DECIMA

DECIMA project aims at developing computational models for assisting industrial professionals in the area of microfluidic-based digital manufacturing. Such fabrication plays an important role in the miniaturization of multiple devices ranging from electronics to biological and pharmaceutical applications as it allows depositing a thin layer of material following strictly defined pattern. The rapid growth of the corresponding markets justifies the importance of studying, understanding and controlling processes faced in microfluidics-based manufacturing and, consequently, explains the necessity of developing reliable models and tools for the predictive analysis of such processes.
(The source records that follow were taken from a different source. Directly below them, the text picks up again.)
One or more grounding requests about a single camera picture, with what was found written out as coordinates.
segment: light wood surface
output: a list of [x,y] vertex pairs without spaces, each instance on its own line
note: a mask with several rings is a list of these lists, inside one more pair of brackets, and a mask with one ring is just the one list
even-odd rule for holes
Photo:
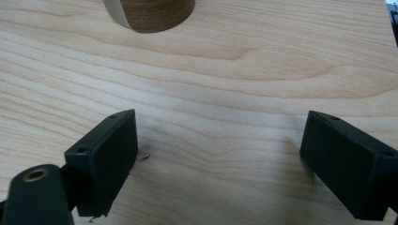
[[1,0],[0,197],[135,109],[150,158],[77,224],[392,224],[353,219],[299,147],[316,110],[398,148],[397,68],[383,1],[197,0],[143,35],[100,0]]
From the practical point of view, the main challenge in the above-mentioned field consists in finding a way to achieve maximum printing precision while at the same time minimizing the expenditure of printing material (“ink” in the most general sense). Furthermore, broadening the application fields requires developing new “engineered inks” and/or re-designing the manufacturing set-up to comply with the desired functionalities. In short, the question is: how should the materials, manufacturing set-up and operation parameters be adjusted to get the best quality product at highest speed and lowest cost.
To face this demand, DECIMA aims at developing a means for virtual analysis of the microfluidic-based processes allowing for varying and testing the impact of multiple printing parameters. This will facilitate process design improvements by providing insights into the relationship among the ink and nozzle properties, the droplet generation mechanism and the final product characteristics, among other. Overall, DECIMA will establish a computational framework facilitating analysis of inkjet printing processes with the aim of assisting industrial specialists and engineers in the development of complex application-specific set-ups and inks and defining optimal operating regimes of the printing device. Therefore, it is evident that despite having a strong fundamental component (developing models for complex multiphysics phenomena, establishing high-performance computational algorithms for solving non-linear coupled problems), DECIMA proposal classifies as “applied research” with a clear practical orientation.